WHAT IS REQUIRED :: Would you please restate all of the data exactly?

════════════════

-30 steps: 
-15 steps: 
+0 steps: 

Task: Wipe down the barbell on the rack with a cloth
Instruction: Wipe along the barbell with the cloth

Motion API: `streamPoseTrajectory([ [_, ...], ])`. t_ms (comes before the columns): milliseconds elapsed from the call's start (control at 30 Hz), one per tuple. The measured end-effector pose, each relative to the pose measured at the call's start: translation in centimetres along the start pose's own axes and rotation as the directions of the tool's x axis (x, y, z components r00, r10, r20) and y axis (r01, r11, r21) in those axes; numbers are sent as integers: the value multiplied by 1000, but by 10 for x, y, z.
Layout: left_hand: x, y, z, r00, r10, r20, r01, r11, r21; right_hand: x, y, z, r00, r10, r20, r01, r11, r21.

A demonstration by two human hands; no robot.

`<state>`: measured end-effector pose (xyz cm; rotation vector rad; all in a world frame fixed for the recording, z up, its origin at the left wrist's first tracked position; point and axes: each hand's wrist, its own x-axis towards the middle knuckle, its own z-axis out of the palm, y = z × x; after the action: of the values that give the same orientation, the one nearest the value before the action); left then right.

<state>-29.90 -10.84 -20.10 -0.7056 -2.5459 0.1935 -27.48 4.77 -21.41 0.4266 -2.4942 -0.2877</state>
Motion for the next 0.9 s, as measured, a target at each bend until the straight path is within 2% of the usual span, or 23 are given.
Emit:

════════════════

RESULT OF THE EXERCISE ::
-30 steps: 
-15 steps: 
+0 steps: 

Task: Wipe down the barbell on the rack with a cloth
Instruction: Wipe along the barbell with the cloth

Motion API: `streamPoseTrajectory([ [_, ...], ])`. t_ms (comes before the columns): milliseconds elapsed from the call's start (control at 30 Hz), one per tuple. The measured end-effector pose, each relative to the pose measured at the call's start: translation in centimetres along the start pose's own axes and rotation as the directions of the tool's x axis (x, y, z components r00, r10, r20) and y axis (r01, r11, r21) in those axes; numbers are sent as integers: the value multiplied by 1000, but by 10 for x, y, z.
Layout: left_hand: x, y, z, r00, r10, r20, r01, r11, r21; right_hand: x, y, z, r00, r10, r20, r01, r11, r21.

A demonstration by two human hands; no robot.

`<state>`: measured end-effector pose (xyz cm; rotation vector rad; all in a world frame fixed for the recording, z up, its origin at the left wrist's first tracked position; point and axes: each hand's wrist, its own x-axis towards the middle knuckle, its own z-axis out of the palm, y = z × x; after the action: of the values that give the same orientation, the one nearest the value before the action); left then right.

<state>-29.90 -10.84 -20.10 -0.7056 -2.5459 0.1935 -27.48 4.77 -21.41 0.4266 -2.4942 -0.2877</state>
Motion for the next 0.9 s, as measured, a target at each bend until the straight path is within 2% of the usual span, or 23 are given.
Emit:

No further output remains.